[ABOUT THIS TASK] Only the lines below from the one containing "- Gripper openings" to the one containing "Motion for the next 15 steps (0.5" should be repeated, both included and unchanged.

***

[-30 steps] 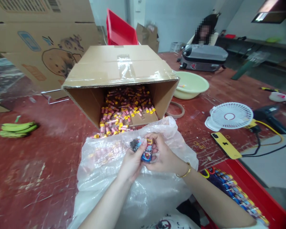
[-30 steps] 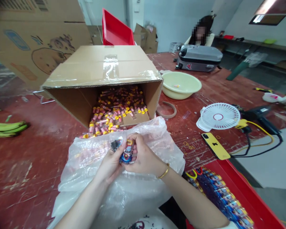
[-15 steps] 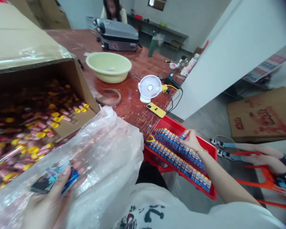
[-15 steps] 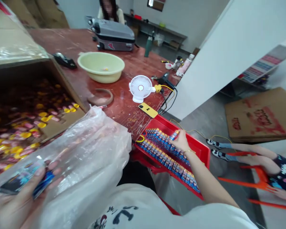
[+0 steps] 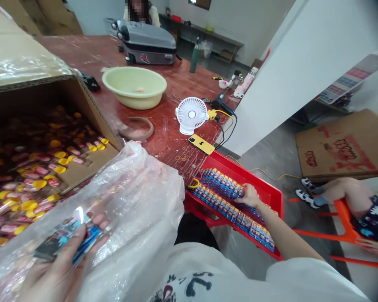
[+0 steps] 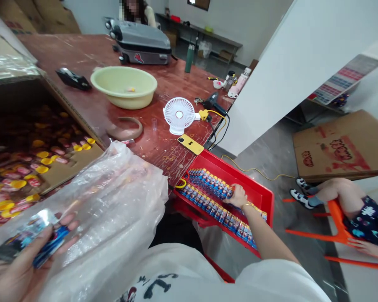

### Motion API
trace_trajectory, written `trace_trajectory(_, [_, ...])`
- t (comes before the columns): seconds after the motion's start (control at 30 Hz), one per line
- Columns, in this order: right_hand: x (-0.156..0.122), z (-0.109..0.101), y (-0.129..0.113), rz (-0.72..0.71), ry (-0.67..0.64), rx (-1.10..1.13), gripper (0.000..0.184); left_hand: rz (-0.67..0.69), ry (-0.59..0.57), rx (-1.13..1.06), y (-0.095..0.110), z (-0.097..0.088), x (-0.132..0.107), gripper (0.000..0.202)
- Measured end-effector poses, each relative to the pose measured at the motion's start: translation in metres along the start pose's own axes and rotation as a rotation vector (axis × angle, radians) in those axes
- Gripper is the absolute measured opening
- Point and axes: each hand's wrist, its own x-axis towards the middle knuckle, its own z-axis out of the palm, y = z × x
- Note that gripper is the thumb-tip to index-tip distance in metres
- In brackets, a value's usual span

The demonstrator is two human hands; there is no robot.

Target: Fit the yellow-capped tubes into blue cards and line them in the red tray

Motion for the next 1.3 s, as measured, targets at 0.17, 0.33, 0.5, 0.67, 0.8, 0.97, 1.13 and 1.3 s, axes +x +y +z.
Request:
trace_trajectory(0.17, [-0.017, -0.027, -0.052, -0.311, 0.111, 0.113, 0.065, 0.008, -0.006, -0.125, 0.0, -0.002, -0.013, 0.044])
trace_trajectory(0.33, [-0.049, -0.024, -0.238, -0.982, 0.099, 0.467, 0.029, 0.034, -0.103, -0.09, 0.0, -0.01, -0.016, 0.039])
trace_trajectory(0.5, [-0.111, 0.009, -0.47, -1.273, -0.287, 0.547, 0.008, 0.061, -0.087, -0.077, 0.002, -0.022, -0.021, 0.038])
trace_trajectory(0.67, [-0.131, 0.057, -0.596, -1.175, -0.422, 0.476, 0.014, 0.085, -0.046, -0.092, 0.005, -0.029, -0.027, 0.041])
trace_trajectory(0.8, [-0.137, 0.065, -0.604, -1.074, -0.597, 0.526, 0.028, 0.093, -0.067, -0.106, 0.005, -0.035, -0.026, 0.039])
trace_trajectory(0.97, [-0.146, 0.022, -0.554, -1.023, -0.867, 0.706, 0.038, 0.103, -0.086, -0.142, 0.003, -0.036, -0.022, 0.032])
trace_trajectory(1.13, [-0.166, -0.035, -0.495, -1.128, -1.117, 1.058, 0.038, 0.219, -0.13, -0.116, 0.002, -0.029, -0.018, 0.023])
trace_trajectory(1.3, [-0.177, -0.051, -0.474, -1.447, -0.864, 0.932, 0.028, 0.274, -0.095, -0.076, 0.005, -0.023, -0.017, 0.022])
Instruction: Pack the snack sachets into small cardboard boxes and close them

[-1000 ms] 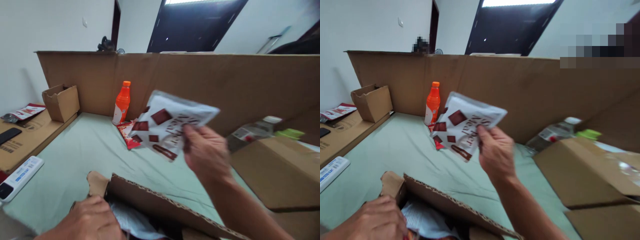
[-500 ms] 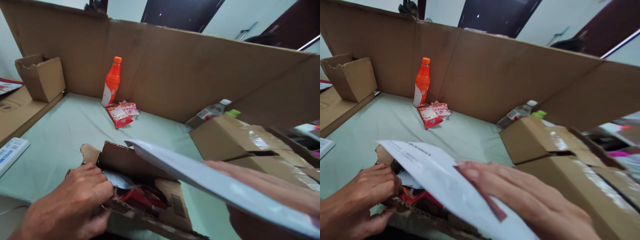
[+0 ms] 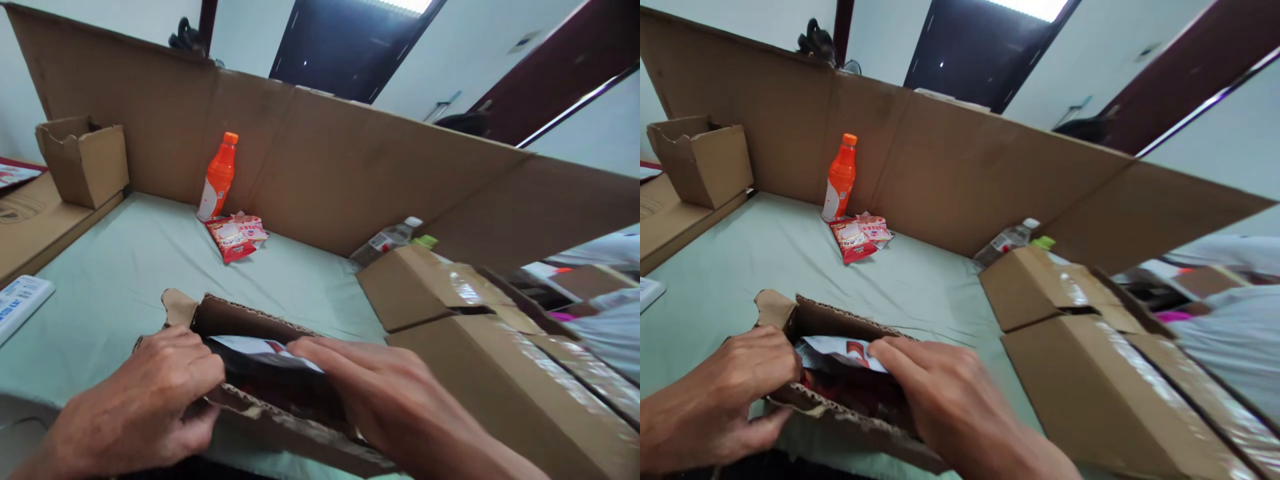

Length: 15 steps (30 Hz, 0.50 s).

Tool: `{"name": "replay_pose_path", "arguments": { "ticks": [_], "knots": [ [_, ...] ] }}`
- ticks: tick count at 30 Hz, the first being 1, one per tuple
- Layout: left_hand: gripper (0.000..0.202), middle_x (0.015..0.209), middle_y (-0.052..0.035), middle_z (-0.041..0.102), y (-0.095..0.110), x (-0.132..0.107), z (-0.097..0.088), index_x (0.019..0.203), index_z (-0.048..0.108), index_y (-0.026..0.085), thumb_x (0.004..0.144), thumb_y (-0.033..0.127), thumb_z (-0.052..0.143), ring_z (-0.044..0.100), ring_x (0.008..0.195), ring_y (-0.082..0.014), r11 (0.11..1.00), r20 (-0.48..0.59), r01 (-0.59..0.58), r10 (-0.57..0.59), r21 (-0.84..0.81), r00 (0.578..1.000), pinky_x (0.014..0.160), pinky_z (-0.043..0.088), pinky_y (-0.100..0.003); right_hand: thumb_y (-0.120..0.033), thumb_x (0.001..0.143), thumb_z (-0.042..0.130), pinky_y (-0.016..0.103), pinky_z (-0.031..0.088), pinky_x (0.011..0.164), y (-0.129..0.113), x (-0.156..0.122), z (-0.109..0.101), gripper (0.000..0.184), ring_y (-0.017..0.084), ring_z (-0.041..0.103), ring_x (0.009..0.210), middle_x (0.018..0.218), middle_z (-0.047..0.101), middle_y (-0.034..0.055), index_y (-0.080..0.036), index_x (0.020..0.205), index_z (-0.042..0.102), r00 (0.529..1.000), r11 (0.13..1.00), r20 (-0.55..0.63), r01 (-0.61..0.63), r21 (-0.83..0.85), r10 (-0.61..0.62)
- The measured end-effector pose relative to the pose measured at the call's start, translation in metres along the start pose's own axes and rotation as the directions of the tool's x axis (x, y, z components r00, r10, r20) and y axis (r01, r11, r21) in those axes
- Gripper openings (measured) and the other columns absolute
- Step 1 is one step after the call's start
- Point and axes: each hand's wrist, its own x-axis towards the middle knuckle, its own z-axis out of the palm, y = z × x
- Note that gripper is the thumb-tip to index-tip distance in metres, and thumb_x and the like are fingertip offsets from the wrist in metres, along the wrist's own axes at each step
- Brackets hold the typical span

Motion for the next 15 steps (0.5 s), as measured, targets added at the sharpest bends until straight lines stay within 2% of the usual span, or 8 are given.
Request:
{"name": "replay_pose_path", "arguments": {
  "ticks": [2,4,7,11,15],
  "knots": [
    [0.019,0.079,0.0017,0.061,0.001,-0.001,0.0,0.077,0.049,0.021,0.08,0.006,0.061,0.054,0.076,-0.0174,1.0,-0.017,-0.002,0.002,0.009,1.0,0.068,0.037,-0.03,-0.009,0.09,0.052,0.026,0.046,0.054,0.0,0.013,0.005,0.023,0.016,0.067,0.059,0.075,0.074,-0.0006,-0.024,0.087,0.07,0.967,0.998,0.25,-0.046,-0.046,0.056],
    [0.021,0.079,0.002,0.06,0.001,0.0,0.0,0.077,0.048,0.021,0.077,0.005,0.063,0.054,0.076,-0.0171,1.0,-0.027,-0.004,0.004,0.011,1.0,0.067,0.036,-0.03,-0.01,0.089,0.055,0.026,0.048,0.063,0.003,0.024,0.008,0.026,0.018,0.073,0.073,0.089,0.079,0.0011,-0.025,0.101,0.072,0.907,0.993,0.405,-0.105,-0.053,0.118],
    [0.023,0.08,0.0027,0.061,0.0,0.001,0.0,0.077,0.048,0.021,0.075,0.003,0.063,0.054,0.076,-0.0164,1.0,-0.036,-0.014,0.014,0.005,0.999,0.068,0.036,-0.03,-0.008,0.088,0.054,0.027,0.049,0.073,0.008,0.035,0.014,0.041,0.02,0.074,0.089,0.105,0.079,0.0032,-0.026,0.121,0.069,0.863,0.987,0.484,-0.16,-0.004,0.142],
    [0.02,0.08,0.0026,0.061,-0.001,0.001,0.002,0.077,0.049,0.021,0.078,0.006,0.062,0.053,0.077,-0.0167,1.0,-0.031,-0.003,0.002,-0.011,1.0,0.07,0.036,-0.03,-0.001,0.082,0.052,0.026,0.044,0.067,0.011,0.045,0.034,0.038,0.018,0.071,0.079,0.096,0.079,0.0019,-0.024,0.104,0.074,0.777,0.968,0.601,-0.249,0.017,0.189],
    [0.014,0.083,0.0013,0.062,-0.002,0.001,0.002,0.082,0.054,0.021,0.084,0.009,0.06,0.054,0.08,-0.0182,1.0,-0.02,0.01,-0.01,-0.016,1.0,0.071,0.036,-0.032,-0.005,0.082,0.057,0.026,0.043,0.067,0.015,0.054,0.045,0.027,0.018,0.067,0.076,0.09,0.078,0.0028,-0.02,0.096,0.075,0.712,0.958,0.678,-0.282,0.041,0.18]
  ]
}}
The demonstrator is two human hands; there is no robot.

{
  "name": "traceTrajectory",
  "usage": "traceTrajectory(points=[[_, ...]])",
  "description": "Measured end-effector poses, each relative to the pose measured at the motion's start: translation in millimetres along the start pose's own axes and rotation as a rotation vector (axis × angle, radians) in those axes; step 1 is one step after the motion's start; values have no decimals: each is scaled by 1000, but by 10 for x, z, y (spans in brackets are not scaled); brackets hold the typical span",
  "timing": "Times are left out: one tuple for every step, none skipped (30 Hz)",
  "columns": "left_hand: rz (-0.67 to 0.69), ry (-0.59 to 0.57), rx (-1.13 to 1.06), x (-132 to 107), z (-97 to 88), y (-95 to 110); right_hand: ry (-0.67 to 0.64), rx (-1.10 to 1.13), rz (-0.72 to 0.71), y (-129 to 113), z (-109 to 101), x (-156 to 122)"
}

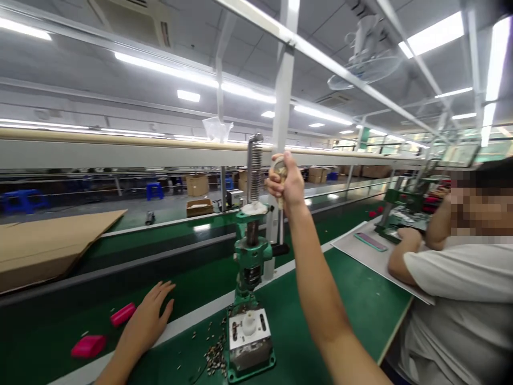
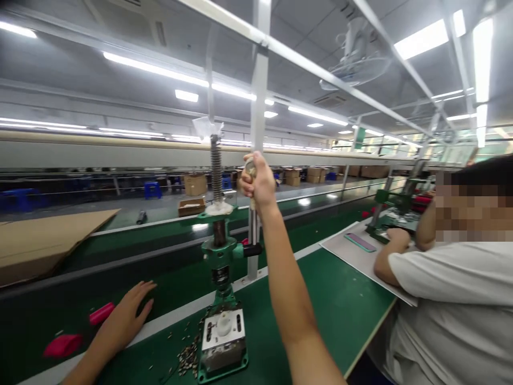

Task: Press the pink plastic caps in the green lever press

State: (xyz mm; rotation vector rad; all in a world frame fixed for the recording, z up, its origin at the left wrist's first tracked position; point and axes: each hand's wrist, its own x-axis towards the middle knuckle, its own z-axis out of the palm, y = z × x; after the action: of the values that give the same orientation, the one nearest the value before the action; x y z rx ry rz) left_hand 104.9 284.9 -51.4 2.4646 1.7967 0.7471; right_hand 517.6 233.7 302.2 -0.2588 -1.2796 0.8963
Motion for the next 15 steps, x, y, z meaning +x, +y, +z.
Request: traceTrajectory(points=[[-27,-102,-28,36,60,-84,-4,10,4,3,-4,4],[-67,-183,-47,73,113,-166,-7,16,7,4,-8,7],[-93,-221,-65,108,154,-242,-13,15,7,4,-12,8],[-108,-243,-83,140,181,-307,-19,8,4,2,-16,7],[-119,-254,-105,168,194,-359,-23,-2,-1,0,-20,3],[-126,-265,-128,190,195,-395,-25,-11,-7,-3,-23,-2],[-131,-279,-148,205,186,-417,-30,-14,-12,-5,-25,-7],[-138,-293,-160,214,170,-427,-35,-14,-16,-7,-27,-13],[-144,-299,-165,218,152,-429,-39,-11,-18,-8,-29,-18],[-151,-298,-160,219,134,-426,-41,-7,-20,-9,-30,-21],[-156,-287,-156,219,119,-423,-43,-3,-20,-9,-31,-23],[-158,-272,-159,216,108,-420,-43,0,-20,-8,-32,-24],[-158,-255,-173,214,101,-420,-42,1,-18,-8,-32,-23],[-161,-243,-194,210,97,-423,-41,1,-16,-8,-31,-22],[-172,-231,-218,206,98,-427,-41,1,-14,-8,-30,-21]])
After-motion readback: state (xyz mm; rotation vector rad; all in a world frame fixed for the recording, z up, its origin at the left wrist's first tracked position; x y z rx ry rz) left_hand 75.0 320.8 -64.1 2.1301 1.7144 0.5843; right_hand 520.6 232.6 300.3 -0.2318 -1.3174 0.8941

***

[WORKED SOLUTION]
- Gripper openings (measured) and the other columns absolute
- Step 1 is one step after the call's start
- Point and axes: each hand's wrist, its own x-axis towards the middle knuckle, its own z-axis out of the palm, y = z × x
- Note that gripper is the thumb-tip to index-tip distance in metres, and thumb_x and the like are fingertip offsets from the wrist in metres, along the wrist's own axes at each step
- Brackets hold the typical span

Motion for the next 15 steps (0.5 s), as measured, targets added at the sharpest bends until straight lines stay within 2% of the usual span, or 8 are given.

That finishes the output.